The power of the Fatimid caliphate, we said, was undermined both from the outside and the inside; its grip on the periphery of the caliphate was weakening but eventually the center too failed to hold. Why empires rise and why the suddenly fall, was a question which preoccupied Ibn Khaldun, a historian and philosopher, working first in Tunis, then in Cairo, at the turn of the fifteenth-century. [Read more: Ibn Khaldun and the role of asabiyyah] What makes a state powerful, Ibn Khaldun argued is the communal spirit that animates its people, and the way people, such as the Berbers of North Africa, are prepared to work together even under the harshest of circumstances. A state loses power, by contrast, once the leaders are separated from the led and begin to live a life of luxury and ease. The Fatimids and Abbasids were good cases in point. In both cases they had become separated from the people they led, and they certainly lived the good life in their respective capitals.

In order to avoid the fate which Ibn Khaldun had identified for them, the Fatimids came increasingly to rely on foreign soldiers. Mercenaries were going to compensate for their own lack of martial spirit. These soldiers were known as mamluks, meaning “possessions” or “slaves.” The Mamluks were bought, or captured, already as children, often from the Caucasus or Turkish-speaking parts of Central Asia. From here they were taken to Cairo where they were housed in garrisons together with other Mamluks, brought up in the Muslim faith and taught martial arts — archery and cavalry in particular. [Read more: Furusiyya and Arabic horses] With no families to protect them, and with no loyalties except to the rulers themselves, they constituted an elite guard which could be relied on to carry out the caliphs’ orders. The Mamluks served as soldiers and military leaders but also as scribes, courtiers, advisers and administrators. Yet before long the Mamluks established themselves as rulers in their own right. In practice they were never as loyal to the caliphs as they were to their own group, and as the caliphs should have realized, slaves with weapons in their hands are impossible for their masters to control. Ousting the Fatimids and all other dynastic families, the Mamluks took power in Egypt in 1250 and ruled the country until 1517, when the Ottomans invaded. They ran a meritocratic regime, rewarding the talented and the hardworking rather than the well-connected, but since succession did not follow a family line, the infighting at the Mamluk court was intense. Whoever managed to kill the existing sultan had thereby proven himself worthy of becoming the next sultan, and some rulers ruled for days rather than years.

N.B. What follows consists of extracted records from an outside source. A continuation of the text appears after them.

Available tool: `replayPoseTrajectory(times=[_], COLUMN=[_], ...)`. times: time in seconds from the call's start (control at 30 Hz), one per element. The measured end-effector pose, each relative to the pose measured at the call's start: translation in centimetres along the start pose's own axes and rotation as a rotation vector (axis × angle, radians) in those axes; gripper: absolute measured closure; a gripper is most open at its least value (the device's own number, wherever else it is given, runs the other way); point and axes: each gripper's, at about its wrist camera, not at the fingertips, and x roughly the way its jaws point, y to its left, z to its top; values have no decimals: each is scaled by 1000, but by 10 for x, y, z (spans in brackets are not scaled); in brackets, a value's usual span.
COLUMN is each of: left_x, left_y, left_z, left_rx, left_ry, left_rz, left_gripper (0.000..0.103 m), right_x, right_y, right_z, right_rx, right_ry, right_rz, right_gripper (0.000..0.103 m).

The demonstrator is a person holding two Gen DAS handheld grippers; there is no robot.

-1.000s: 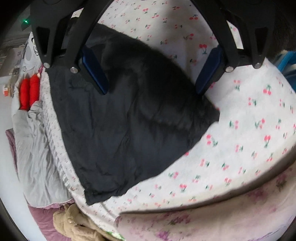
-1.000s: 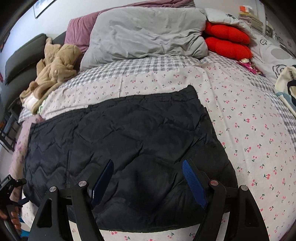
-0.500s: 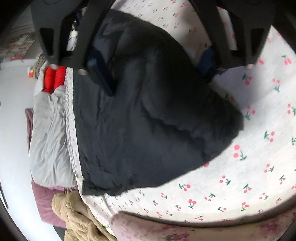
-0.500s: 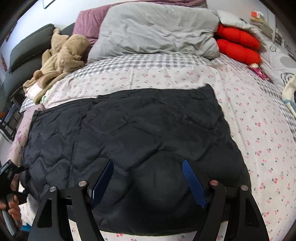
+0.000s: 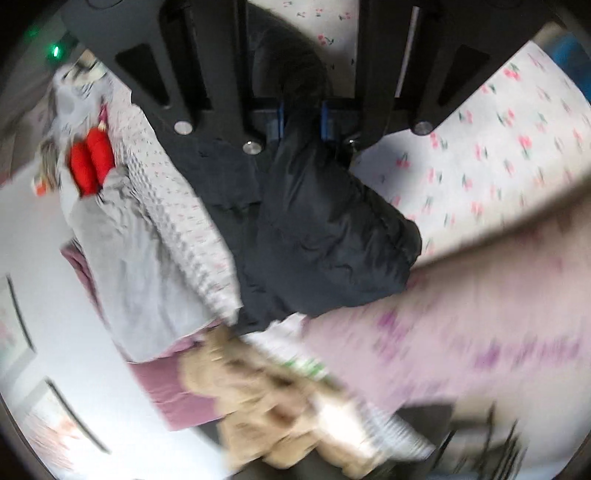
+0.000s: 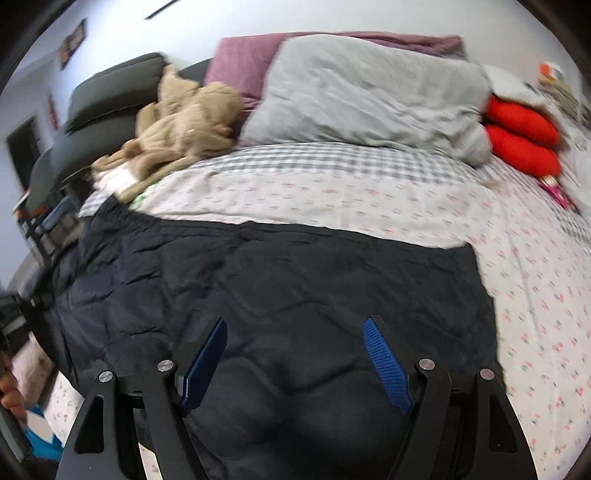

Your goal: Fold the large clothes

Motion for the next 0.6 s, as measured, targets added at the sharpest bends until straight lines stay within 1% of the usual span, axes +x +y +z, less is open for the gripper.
replayPoseTrajectory(times=[0.1,0.17,0.27,0.3,0.33,0.37,0.43,0.47,0.53,0.6], left_x=[-15,-26,-35,-37,-37,-36,-34,-35,-35,-33], left_y=[-19,-34,-52,-59,-70,-76,-92,-100,-118,-130], left_z=[1,-3,-10,-13,-18,-22,-34,-39,-52,-60], left_rx=[107,196,305,336,378,405,474,506,565,592], left_ry=[-68,-111,-150,-149,-133,-120,-95,-91,-77,-49], left_rz=[-52,-107,-204,-240,-290,-323,-390,-417,-477,-522], left_gripper=[89,89,89,89,89,89,89,89,88,88], right_x=[19,37,70,76,84,91,97,97,94,88], right_y=[25,39,55,57,60,62,60,55,42,21], right_z=[-3,-9,-25,-29,-34,-38,-41,-40,-37,-30], right_rx=[-41,-42,-7,-3,-5,-11,-15,-4,47,146], right_ry=[43,98,230,249,272,293,312,315,326,349], right_rz=[30,65,148,152,157,168,192,220,273,343], right_gripper=[32,39,47,47,47,47,47,47,47,47])
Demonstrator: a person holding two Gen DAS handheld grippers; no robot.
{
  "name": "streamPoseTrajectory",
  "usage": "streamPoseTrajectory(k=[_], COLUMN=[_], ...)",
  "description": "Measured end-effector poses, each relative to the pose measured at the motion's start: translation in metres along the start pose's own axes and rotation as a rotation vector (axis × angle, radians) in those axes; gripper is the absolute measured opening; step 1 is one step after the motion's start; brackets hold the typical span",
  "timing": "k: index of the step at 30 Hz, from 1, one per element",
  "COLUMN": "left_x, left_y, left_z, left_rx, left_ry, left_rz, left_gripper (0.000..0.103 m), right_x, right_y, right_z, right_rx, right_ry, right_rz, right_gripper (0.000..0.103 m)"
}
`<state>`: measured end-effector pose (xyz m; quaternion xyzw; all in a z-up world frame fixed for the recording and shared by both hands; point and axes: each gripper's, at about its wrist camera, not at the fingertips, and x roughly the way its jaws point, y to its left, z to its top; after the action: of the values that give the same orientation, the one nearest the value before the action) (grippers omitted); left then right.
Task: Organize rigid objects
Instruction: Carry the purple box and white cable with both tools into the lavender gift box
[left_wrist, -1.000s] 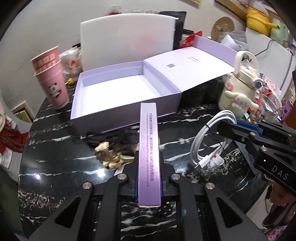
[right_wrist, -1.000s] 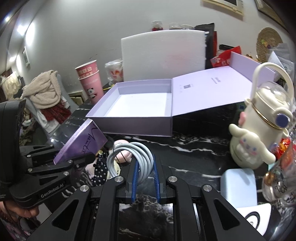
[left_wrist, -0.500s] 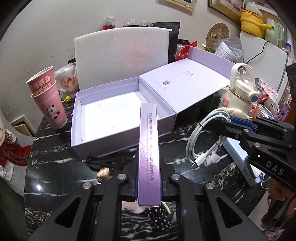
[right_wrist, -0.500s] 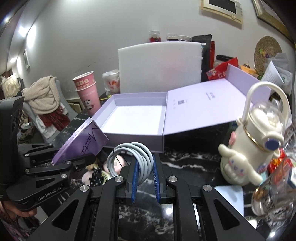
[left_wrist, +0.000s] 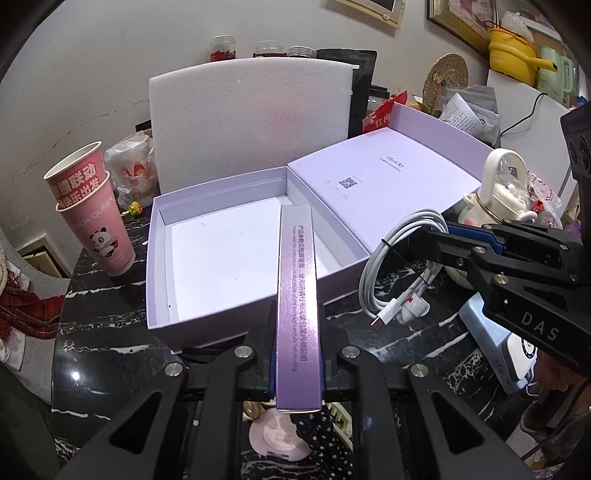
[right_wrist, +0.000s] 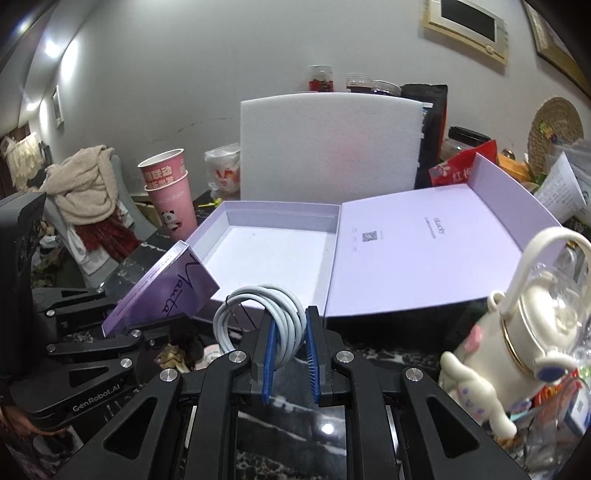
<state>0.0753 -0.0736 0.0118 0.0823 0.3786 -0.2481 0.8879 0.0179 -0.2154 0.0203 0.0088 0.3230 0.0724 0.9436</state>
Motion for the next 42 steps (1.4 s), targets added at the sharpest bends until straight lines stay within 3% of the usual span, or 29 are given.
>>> streamPoseTrajectory(k=[31,42], left_x=[0.040,0.063], left_y=[0.058,0.073], left_z=[0.083,0.107], left_rx=[0.012,0.016], left_ry=[-0.092,-0.087], left_rz=[0.068,0.073], left_gripper=[0.015,0.015], right_x=[0.066,0.095], right_y=[-0.005,-0.010], right_z=[0.085,0.111], right_rx=[-0.075,-0.104], right_ry=[-0.015,-0.009], right_rz=[0.002,0.010], right_gripper=[0.015,0.015])
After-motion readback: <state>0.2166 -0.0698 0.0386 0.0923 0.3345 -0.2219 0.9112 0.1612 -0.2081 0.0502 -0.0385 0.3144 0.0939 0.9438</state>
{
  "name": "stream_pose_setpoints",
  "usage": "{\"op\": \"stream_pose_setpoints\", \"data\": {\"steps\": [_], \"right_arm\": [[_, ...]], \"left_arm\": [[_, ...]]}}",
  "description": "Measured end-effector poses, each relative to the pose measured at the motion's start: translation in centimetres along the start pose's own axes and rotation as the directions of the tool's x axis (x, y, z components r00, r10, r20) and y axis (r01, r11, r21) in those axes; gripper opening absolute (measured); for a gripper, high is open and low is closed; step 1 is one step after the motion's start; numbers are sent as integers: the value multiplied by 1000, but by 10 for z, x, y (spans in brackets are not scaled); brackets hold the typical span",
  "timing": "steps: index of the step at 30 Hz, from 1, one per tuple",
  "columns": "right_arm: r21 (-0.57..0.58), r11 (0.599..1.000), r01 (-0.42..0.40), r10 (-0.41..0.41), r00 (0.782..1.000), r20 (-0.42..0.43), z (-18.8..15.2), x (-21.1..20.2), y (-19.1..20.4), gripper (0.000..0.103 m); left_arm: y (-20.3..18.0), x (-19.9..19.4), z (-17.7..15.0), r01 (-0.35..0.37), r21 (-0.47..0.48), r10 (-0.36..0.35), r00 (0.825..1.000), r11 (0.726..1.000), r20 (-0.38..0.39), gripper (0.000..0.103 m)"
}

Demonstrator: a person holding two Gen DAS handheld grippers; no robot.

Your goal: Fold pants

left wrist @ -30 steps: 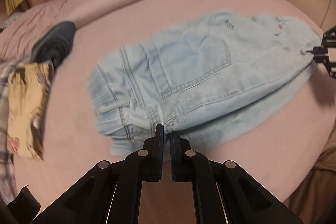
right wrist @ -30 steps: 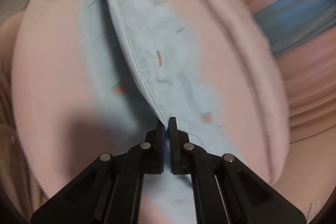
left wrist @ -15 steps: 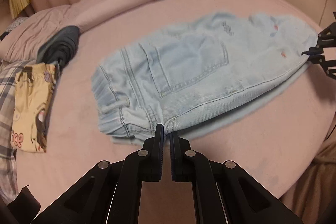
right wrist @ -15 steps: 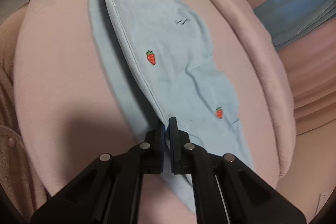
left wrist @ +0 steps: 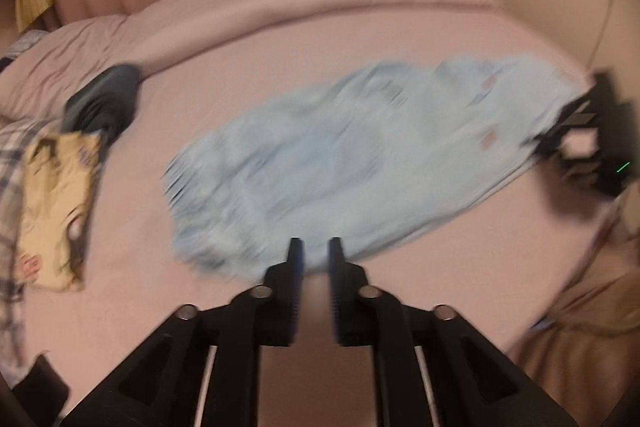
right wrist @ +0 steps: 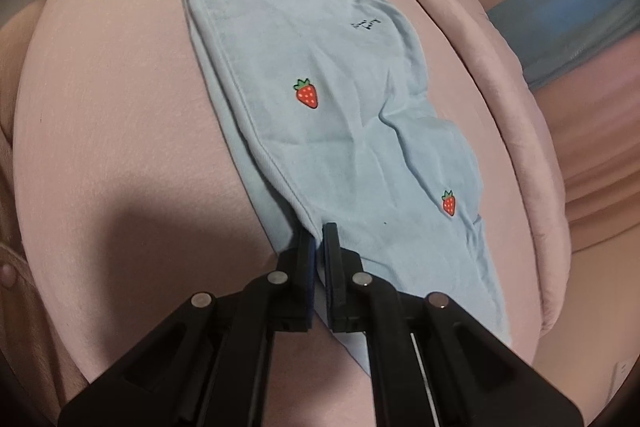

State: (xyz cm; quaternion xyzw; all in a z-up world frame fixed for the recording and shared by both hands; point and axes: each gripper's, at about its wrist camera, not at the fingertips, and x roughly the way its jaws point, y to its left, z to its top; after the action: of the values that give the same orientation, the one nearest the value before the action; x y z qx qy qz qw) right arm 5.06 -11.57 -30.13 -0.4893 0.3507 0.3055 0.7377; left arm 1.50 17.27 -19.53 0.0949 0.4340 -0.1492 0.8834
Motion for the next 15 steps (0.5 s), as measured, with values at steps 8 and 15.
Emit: {"op": "stream_pose_setpoints", "data": {"steps": [8,15], "right_arm": [[321,939,-123,103,992,80,-21,-13,-43,27],[905,390,-170,60,986,159,-181,-50,-153,42]], "left_arm": [[-75,86,60,225,-49,-227,973,973,-49,51],[-139,111,92,361,12,-358,929,933,-89,51]]}}
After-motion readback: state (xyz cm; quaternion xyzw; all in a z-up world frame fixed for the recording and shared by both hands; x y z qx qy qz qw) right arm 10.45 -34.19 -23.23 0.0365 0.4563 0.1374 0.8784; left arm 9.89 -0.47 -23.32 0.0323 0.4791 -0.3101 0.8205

During the Mamluk period, Egypt was thriving economically, in particular from proceeds from the trade in spices and other goods coming from the east. Once the threat posed by Crusaders and Mongols had been defeated, there was, apart from the perpetual struggles over succession, peace throughout the land. The Mamluks embarked on ambitious architectural projects, constructing mosques and other public buildings in a distinct architectural style of their own — the most celebrated remnant of which is perhaps the al-Hussein Mosque. Cairo, as Ibn Khaldun concluded, is “the center of the universe and the garden of the world.”